Le Front de Gauche lance à Metz sa «campagne contre l'austérité»

avec AFP

— 

Ces derniers mois, et au fur et à mesure de la dégradation de la situation économique et des fermetures d'usines en France, M. Mélenchon a concentré ses attaques contre l'exécutif socialiste au point que les socialistes ne considèrent plus désormais la gauche radicale comme un allié.
Ces derniers mois, et au fur et à mesure de la dégradation de la situation économique et des fermetures d'usines en France, M. Mélenchon a concentré ses attaques contre l'exécutif socialiste au point que les socialistes ne considèrent plus désormais la gauche radicale comme un allié. — Jeff Pachoud AFP

Le Front de Gauche lance mercredi à Metz une «campagne contre l'austérité» visant à démontrer que des alternatives à la politique gouvernementale sont possibles, lors d'un meeting au coeur de la Lorraine sidérurgique, avec en vedettes Jean-Luc Mélenchon et Pierre Laurent. Démarrage fortement symbolique: ce sont des sidérurgistes du site d'Arcelor-Mittal de Florange qui ouvriront la réunion publique, qui se tient au Parc des expositions (salle d'une capacité de 1.500 personnes, selon le FG).

Le Front de gauche a invité les syndicalistes, mais seule la CGT a répondu présente. C'est le secrétaire général de la CGT de Florange, Lionel Buriello qui prendra la parole, a dit le parti, qui était interrogé par l'AFP. FO et la CFE-CGC ne souhaitent pas participer à une réunion «politique», tandis que la CFDT a dit «être concentrée» sur le dépôt, par les syndicats, d'une pétition demandant la nationalisation du site le matin même à l'Elysée. «On n'a pas cherché un lieu pouvant rassembler des gens en masse, mais plutôt un lieu symbolique, qui est le condensé de ce que l'on veut d'abord mettre en avant: l'emploi et l'industrialisation», a déclaré à l'AFP Eric Coquerel, secrétaire national du Parti de gauche (PG).

«Pas de fatalité»

Objectif: mettre le focus sur «un secteur où les salariés sont particulièrement touchés, montrer qu'il n'y a pas de fatalité et que nous pensons que la nationalisation est la meilleure solution», a renchéri Martine Billard, coprésidente du Parti de gauche, en rappelant que le FG était venu soutenir les salariés mi-décembre.

Mercredi, après les syndicats, c'est Jean-Luc Mélenchon qui prendra la parole, tandis que Pierre Laurent, secrétaire national du PCF, conclura. Après avoir défilé fin septembre «contre l'austérité», puis proposé, au moment de la préparation du budget 2013, un «contre-budget», le Front de gauche entend trouver, pendant les deux ans à venir - donc d'ici les échéances électorales de 2014 - le soutien d'une majorité autour de «25 propositions alternatives».

Contre l'«orientation sociale-libérale» du gouvernement

«Augmentation du smic à 1.700 euros brut», instauration d'un salaire maximum, mise en place de «nationalisations démocratiques au service de l'intérêt général», retraite à 60 ans, blocage des loyers pendant deux ans, limitation des CDD, mesures pour «l'expansion des services publics» figurent parmi ces propositions qui reprennent des idées de la campagne présidentielle du FG.

Pour Pierre Laurent, en pleine préparation du Congrès du PCF de février, cette campagne «tombe à point nommé», au moment où se confirme, selon lui, l'«orientation de type sociale-libérale» de la politique du gouvernement.

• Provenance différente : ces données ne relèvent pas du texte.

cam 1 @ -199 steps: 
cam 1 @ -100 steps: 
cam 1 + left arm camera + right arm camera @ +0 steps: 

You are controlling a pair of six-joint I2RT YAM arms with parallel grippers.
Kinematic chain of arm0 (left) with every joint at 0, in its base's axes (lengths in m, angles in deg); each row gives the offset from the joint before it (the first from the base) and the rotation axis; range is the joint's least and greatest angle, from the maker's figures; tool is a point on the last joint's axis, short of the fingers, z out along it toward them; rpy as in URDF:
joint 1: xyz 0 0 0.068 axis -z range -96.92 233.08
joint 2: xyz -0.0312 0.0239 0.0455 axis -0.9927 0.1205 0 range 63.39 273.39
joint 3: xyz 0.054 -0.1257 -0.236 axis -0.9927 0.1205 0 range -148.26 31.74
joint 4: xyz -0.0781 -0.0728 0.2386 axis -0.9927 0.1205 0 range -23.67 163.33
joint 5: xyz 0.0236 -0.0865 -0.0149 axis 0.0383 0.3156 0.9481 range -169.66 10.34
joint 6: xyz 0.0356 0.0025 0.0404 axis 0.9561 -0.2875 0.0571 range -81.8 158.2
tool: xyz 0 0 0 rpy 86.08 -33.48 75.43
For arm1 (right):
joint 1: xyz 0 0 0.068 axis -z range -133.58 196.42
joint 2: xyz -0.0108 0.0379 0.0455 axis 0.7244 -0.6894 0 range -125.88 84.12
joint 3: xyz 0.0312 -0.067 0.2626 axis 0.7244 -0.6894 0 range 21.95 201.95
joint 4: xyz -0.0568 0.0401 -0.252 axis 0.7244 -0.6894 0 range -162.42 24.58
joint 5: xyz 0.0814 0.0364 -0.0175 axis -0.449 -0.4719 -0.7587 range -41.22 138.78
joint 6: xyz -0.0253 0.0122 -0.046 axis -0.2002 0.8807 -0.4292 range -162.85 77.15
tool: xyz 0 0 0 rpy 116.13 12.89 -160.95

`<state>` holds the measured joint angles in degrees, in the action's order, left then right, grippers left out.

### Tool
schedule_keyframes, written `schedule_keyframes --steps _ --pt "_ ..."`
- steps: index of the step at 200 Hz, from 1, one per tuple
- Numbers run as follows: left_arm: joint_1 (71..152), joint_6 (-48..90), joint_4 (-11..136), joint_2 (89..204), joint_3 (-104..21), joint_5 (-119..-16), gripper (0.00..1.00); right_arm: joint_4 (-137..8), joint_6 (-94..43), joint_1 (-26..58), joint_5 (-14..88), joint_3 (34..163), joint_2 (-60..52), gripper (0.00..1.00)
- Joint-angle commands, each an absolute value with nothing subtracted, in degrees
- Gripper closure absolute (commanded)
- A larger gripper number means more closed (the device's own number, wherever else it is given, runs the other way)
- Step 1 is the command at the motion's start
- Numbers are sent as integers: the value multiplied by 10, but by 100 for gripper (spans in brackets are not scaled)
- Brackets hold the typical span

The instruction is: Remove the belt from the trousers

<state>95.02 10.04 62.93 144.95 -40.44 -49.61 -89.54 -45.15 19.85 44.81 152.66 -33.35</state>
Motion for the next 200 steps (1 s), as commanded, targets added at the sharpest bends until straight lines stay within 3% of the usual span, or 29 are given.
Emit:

Une politique, qui ne peut, selon lui, que «nourrir la déception et préparer l'échec».

Quelles suites à cette campagne? Un autre meeting est prévu le 13 février à Rouen, non loin de la raffinerie Petroplus de Petit-Couronne. Le FG est aussi séduit par l'idée de mettre en place des «marches» et veut par ailleurs «redynamiser ses assemblées citoyennes». Concernant le «triste accord» sur l'emploi trouvé le 11 janvier, qui doit encore être retranscrit dans une loi, le FG entend peser en interpellant les parlementaires, par lettres et rendez-vous. «La bataille contre l'austérité est multiforme. Elle peut converger», souligne M. Coquerel, qui espère aussi des «mobilisations syndicales». Le FG relève que la CGT et FO n'ont pas signé l'accord sur l'emploi.